[JAVA-4242] Introduce Request Context support for API-agnostic context propagation Created: 19/Jul/21  Updated: 28/Oct/23  Resolved: 28/Sep/21

Status: Closed
Project: Java Driver
Component/s: Monitoring
Affects Version/s: None
Fix Version/s: 4.4.0

Type: New Feature Priority: Major - P3
Reporter: Mark Paluch Assignee: Jeffrey Yemin
Resolution: Fixed Votes: 0
Labels: external-user, rp-toSched
Remaining Estimate: Not Specified
Time Spent: Not Specified
Original Estimate: Not Specified

Issue Links:
Documented
Documentation Changes: Needed

 Description   

A MongoDB driver can be used from various programming models (imperative where calls remain on the same thread, reactive where code is thread-agnostic).
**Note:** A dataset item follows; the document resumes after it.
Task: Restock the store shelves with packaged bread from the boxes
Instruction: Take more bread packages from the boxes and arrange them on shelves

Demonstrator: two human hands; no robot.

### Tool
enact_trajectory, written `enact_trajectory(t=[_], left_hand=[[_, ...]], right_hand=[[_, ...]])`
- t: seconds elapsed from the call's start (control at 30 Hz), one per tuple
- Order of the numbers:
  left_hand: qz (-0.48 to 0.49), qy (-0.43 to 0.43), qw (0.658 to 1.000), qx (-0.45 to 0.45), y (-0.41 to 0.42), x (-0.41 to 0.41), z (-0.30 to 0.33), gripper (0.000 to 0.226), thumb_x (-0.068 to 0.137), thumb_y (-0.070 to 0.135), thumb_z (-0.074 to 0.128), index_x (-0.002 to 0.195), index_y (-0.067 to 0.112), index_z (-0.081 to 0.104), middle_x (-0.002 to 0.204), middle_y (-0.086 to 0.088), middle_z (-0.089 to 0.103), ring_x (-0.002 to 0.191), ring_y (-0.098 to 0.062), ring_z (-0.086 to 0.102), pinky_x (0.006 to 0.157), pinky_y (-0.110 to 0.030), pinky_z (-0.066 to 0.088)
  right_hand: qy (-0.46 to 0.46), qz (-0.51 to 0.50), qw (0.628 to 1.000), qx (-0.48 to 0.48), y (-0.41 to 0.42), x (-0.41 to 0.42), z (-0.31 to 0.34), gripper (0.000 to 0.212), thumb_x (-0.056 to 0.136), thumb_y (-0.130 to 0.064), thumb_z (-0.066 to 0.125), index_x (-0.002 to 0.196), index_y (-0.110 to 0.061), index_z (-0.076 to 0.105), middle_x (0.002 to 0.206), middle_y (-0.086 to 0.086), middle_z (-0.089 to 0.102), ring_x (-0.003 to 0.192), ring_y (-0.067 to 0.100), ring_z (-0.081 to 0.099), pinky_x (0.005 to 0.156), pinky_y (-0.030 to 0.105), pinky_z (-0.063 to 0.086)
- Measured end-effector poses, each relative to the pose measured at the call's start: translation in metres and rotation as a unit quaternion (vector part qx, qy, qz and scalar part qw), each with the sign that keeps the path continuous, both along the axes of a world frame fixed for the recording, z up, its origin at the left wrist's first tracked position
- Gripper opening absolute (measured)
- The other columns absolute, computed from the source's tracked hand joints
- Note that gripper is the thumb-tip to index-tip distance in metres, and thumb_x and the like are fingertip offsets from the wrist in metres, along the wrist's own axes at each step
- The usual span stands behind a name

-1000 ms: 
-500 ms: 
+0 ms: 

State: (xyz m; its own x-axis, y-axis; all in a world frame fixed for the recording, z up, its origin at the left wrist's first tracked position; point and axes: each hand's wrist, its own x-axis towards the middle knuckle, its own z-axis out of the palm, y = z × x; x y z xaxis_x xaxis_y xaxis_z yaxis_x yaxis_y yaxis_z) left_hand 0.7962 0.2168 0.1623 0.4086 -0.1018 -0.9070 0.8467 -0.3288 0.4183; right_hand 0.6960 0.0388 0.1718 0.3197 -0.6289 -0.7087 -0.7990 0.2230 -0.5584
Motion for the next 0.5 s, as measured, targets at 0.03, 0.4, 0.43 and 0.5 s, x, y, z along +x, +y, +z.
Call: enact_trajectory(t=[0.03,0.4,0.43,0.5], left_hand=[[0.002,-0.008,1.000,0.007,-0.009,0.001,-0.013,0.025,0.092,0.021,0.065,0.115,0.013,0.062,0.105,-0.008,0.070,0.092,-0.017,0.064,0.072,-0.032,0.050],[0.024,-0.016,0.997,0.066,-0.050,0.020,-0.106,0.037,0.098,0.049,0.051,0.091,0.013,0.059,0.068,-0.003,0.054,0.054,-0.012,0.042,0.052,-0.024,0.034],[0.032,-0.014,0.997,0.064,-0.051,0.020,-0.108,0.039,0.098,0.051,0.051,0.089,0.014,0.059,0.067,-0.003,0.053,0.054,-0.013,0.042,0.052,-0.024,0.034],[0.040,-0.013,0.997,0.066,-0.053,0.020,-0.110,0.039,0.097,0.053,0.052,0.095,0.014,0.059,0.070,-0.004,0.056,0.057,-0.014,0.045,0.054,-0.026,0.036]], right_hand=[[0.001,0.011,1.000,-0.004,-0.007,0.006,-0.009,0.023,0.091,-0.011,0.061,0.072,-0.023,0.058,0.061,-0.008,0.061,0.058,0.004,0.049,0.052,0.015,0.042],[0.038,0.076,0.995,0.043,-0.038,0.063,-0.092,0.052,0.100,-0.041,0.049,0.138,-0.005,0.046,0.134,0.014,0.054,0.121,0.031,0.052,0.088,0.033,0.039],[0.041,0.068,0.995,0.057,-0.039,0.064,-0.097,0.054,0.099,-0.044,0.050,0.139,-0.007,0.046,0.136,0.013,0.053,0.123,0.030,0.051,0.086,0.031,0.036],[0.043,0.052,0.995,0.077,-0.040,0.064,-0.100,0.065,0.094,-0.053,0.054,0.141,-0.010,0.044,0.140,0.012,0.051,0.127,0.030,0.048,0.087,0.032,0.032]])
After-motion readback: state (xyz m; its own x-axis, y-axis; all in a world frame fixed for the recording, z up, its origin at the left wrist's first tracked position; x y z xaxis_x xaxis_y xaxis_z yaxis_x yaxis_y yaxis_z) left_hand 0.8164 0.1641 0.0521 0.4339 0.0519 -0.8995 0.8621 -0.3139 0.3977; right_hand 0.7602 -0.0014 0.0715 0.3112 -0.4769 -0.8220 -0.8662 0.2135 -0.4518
At the same time, the underlying application using the MongoDB driver can be interested in end-to-end tracing of outgoing remote calls. To properly construct traces, each participating component must be able to contribute their individual activity in the form of a span (one or more spans represent a full trace) and be able to attach its span to the overall trace.

In imperative programming arrangements, context propagation is typically implemented as out-of-band storage where the context is attached to the thread that is associated with the call. Context information is stored outside and integration components can associate context data and tracing identifiers through CommandListener.
Since CommandListener accept CommandEvent that are not associated with a context (or context provider), other types of programming models (asynchronous, event-loop, reactive) cannot leverage the ThreadLocal pattern.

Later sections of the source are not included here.